_Work request_
Your task is to copy every line of the entries that holds the word "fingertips".

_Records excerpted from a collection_
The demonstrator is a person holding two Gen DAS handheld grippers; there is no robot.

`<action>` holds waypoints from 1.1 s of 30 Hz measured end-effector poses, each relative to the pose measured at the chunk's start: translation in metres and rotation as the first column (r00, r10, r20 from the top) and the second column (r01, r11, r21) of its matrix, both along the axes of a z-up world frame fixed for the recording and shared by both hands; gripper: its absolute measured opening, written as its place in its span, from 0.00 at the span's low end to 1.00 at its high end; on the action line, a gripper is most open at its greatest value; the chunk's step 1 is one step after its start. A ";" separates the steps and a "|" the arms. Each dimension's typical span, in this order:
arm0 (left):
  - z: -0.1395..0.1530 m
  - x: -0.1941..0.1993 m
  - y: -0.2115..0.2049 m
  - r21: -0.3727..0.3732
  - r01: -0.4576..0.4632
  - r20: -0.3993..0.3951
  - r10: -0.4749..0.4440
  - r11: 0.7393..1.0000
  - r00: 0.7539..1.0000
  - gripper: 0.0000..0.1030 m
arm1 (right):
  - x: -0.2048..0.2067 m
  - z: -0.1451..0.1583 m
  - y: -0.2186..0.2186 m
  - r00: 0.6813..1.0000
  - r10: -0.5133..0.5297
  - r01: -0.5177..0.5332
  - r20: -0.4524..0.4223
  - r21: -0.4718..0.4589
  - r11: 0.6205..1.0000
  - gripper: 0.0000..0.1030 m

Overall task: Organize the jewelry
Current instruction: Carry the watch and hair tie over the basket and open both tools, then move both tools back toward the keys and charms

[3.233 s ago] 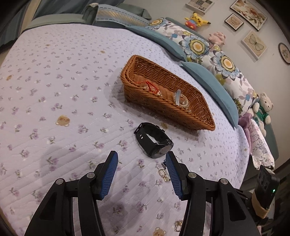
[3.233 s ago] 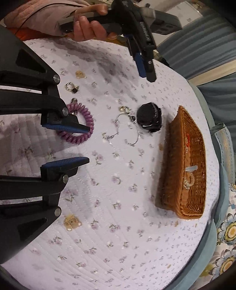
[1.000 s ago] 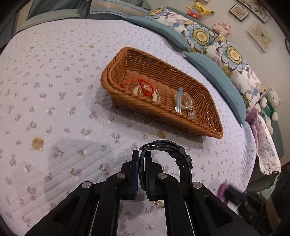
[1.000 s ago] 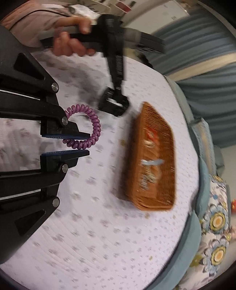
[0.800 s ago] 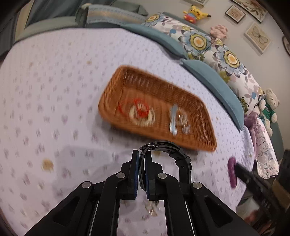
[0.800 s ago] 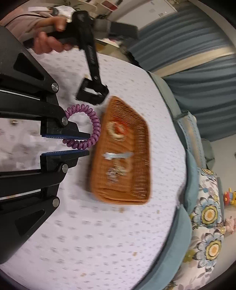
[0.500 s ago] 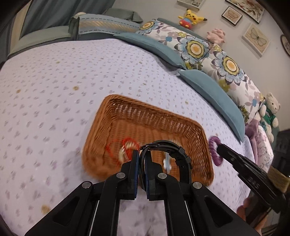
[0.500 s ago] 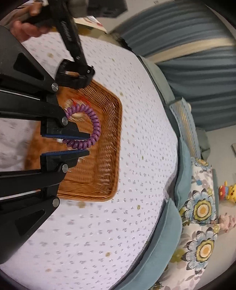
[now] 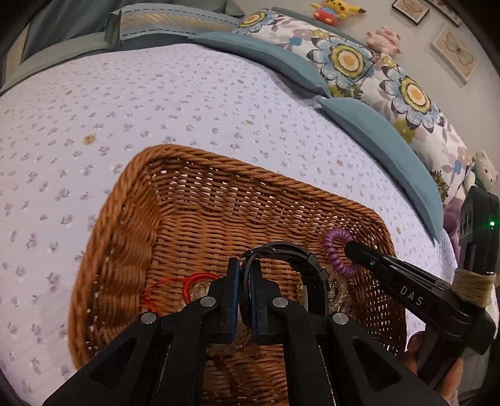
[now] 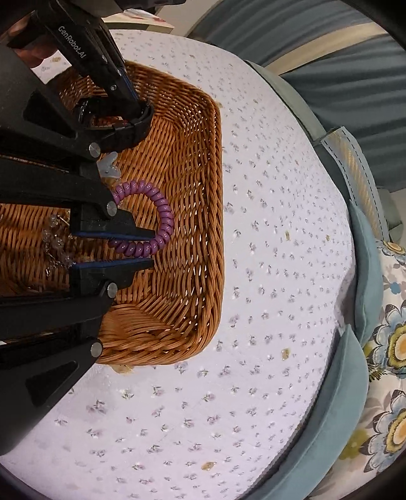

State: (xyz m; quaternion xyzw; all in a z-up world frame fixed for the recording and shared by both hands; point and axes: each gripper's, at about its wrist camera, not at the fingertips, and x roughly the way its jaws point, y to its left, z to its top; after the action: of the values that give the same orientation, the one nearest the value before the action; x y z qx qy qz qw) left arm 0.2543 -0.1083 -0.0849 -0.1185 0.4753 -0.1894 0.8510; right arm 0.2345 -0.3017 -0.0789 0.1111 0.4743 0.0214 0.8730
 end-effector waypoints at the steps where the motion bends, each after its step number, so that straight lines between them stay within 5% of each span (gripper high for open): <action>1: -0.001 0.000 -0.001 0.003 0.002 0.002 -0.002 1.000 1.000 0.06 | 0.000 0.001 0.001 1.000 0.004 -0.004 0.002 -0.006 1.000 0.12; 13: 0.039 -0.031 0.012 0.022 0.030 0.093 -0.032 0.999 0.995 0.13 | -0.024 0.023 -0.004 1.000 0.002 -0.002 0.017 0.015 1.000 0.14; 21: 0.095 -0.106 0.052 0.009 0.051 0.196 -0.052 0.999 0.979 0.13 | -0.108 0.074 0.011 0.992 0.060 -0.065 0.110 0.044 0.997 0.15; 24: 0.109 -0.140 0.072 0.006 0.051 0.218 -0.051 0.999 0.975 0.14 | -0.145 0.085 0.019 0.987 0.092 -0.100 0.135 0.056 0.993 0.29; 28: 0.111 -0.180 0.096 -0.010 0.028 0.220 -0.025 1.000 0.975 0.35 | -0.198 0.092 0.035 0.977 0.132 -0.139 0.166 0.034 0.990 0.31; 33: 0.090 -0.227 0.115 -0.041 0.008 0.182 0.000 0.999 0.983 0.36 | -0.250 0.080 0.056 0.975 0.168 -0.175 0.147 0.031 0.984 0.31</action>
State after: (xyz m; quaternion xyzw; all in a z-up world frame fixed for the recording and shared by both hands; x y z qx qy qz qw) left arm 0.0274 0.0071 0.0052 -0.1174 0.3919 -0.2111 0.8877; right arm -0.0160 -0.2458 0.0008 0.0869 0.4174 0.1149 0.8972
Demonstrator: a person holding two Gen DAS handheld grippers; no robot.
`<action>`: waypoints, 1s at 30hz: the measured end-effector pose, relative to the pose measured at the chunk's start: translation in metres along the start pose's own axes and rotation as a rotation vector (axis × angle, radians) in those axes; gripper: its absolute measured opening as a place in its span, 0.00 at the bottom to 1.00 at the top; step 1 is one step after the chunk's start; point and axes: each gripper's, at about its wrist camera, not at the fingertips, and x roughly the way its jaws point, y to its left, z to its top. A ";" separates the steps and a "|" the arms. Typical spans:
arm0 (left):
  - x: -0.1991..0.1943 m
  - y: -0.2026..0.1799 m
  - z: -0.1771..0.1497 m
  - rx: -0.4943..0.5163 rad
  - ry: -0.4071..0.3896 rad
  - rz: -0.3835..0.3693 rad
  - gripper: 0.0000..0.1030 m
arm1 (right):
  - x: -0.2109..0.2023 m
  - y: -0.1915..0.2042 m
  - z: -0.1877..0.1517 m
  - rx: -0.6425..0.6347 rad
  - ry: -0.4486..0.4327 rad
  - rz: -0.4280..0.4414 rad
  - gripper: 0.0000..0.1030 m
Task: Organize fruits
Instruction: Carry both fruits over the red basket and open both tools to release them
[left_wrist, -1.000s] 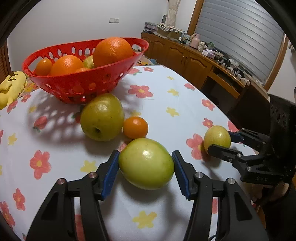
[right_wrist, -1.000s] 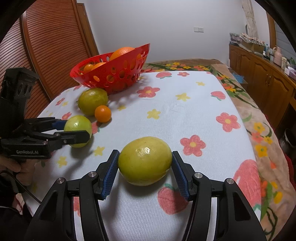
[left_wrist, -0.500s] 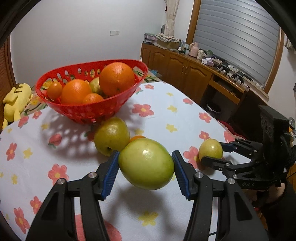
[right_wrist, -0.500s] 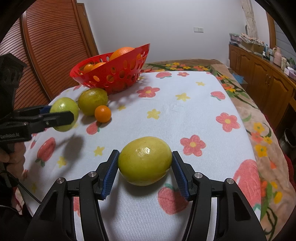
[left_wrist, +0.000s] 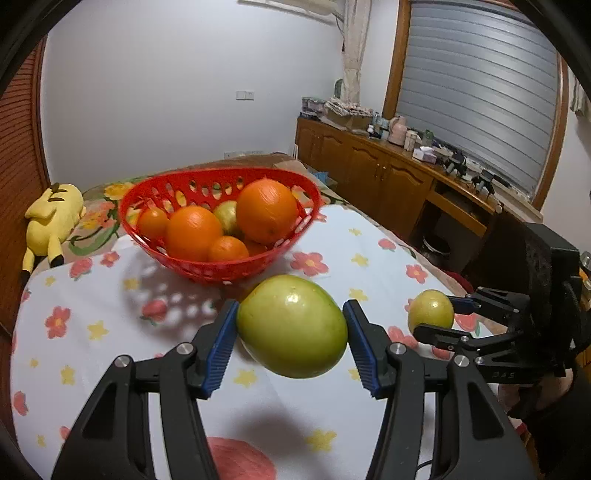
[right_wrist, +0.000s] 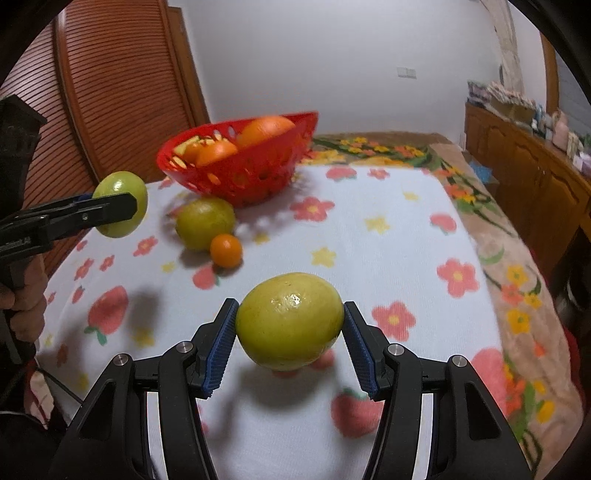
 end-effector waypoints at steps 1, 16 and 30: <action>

_Completed task_
State: (xyz m; quaternion xyzw; all in a z-up world frame fixed for the recording and shared by both hands; point and axes: each gripper's, at about its wrist camera, not at the fingertips, and x roughly the way its jaws point, y to its left, z to its top; after the action: of the values that give the same orientation, the one nearest the value before the action; x y z qx qy qz qw) left arm 0.2543 -0.1083 -0.0849 -0.1185 0.4753 -0.1894 0.8510; right arm 0.2345 -0.3017 -0.0789 0.1111 0.4743 0.0214 0.8730
`<action>`: waypoints, 1s at 30hz: the measured end-effector pose, relative to the pose measured at the chunk's start: translation in metres along the start pose's own axes and rotation as a rotation vector (axis × angle, radians) in those axes; gripper: its absolute measured opening as a place in its span, 0.00 at the bottom to 1.00 at the top; step 1 is one step after the chunk's start; point and axes: each gripper's, at about its wrist camera, not at the fingertips, and x roughly the way its jaws point, y to its left, z to its top. A ";" separates the steps and a "|" the arms. Typical spans:

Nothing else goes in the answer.